Doing this will give you the best chance to avoid injuries as you gradually and safely build up your daily mileage. REMEMBER! It takes you tendons and joints much much longer to adapt than it takes your muscles to become stronger.
Of course, if you are naturally athletic or are already a fairly active person from some other sports activity, you could muscle through a marathon fairly soon after just a few months of 'lucky' injury free running. But honestly, it's not worth the risk.
Hit the road — Shoes
If you're not already a runner, just go to a local store and let them guide you through the fitting process. This should be a REAL running store that focuses on shoes just for runners. Don't be tempted by closeout prices you see online or on Amazon. Once you have some miles in your legs and know your shoe preferences, you can save some money by shopping online.

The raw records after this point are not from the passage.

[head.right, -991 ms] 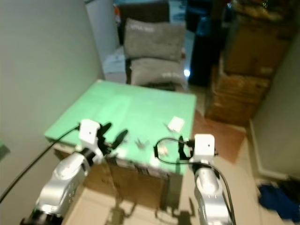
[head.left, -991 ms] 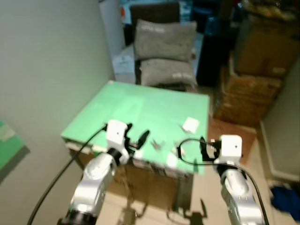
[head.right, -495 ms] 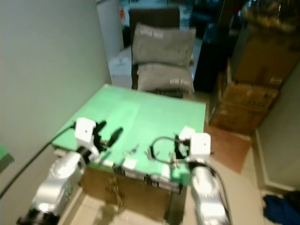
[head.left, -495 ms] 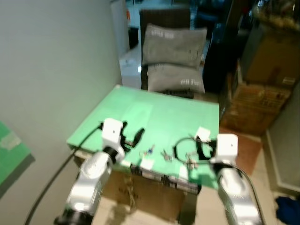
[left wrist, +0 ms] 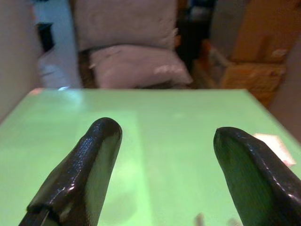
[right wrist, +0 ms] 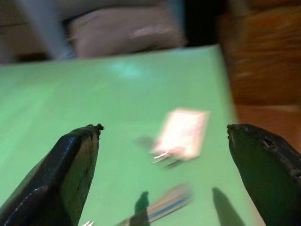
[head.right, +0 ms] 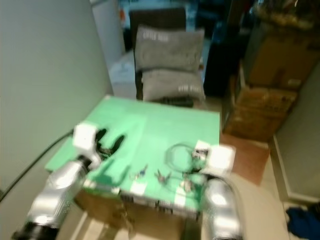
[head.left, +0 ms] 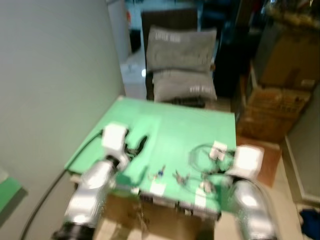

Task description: Hang keys on a hook

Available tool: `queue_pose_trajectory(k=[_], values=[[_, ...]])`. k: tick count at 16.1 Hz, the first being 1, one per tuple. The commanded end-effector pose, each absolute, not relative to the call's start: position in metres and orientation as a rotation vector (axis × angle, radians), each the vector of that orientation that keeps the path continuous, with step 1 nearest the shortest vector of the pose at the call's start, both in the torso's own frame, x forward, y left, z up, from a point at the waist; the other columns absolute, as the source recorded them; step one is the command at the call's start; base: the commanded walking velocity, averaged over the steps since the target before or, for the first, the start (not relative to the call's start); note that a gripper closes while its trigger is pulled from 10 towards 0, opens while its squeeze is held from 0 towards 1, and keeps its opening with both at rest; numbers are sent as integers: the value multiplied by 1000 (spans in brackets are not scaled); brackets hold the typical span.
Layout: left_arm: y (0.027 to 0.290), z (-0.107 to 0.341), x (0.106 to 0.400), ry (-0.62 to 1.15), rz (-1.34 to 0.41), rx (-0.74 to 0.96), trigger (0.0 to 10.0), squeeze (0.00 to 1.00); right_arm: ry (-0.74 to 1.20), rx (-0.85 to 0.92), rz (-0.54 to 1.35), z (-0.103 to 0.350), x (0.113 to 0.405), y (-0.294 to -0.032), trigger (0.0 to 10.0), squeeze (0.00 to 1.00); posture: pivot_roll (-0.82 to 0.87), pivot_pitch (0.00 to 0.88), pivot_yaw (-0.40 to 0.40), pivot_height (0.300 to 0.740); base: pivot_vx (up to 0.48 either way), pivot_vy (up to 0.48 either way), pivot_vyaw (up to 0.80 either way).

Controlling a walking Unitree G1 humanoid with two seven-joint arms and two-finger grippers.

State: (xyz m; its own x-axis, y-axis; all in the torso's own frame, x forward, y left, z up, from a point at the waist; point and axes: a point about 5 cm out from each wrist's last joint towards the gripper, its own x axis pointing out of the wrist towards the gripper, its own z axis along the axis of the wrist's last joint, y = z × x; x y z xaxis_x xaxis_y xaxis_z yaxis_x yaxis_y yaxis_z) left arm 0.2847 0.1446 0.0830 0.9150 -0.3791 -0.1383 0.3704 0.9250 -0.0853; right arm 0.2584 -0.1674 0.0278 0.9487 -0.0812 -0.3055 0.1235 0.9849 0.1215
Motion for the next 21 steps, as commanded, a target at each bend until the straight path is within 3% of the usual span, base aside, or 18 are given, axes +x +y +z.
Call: queue_pose_trajectory(k=[1,7,10,15,21], values=[[141,88,286,141,-401,-62,10000,0,363,141,-135,16,251,-176,10000,694,-75,0,77,740,0,0,0],[147,93,287,140,-410,-40,10000,0,525,157,-123,-16,258,-167,10000,694,-20,0,91,740,0,0,0],[156,100,288,119,-400,-8,10000,0,405,72,-131,4,279,-170,10000,690,8,0,95,740,0,0,0],[163,99,281,131,-384,-4,10000,0,431,25,-160,-6,277,-172,10000,690,34,0,111,740,0,0,0],[178,97,251,194,-390,27,10000,0,356,-70,-279,9,294,-185,10000,690,90,60,139,740,0,0,0]])
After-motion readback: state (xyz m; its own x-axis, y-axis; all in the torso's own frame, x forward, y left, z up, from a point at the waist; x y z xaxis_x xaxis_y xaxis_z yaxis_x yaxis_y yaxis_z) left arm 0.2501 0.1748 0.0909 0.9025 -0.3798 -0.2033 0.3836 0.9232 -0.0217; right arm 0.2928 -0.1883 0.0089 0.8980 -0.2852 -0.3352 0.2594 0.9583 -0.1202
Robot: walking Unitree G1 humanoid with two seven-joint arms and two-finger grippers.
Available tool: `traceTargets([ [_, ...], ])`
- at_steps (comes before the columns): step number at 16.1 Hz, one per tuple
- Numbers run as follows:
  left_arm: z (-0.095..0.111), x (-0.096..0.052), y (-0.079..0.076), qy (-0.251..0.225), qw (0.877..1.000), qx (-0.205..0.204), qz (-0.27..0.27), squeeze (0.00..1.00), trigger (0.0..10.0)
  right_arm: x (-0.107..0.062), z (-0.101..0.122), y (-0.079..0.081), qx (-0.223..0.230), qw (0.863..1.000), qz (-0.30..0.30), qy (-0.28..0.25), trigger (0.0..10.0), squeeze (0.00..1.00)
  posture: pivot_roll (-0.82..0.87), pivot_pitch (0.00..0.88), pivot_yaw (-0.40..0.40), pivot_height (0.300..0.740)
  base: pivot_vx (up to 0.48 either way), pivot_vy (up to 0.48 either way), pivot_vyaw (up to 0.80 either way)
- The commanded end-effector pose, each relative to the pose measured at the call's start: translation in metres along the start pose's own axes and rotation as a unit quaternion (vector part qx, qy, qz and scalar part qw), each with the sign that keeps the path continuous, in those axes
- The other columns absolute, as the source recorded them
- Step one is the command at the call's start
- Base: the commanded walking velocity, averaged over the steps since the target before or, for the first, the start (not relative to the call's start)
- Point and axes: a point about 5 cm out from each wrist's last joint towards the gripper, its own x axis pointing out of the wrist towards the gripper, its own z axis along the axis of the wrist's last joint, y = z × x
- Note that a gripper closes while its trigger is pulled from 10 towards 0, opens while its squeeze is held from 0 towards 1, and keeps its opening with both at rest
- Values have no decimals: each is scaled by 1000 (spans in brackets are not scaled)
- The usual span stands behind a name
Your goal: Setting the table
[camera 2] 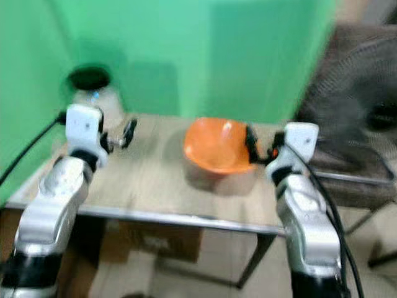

But for your first pair, it's best to trust experienced staff at the shop. Usually running store employees work there because they also love running and helping people run in the most appropriate shoes for them.
The selection and variety of marathon shoes has grown exponentially as more and more amatuer and recreational runners fall in love with this simple and healthy sport.
Don't get distracted by the pair with your favorite colors, get the ones that fit your foot shape and running style most.
It's time to hit the ground running
Remember that your goal is a long way away and the most important part of every run is not running as fast as you can that day but rather being able to train the next day and the next and the next. The golden rule is never do something today that will compromise your run tomorrow!
There are a ton of training plans out there to choose from but I would say from personal experience that the most important part of the first three months is just making sure that you get three or four runs in a week.
During this initial time you can not worry about taking walking breaks, meeting a certain pace, or having the odd slow day. It's also IMPERATIVE to have a good long warmup and cool-down.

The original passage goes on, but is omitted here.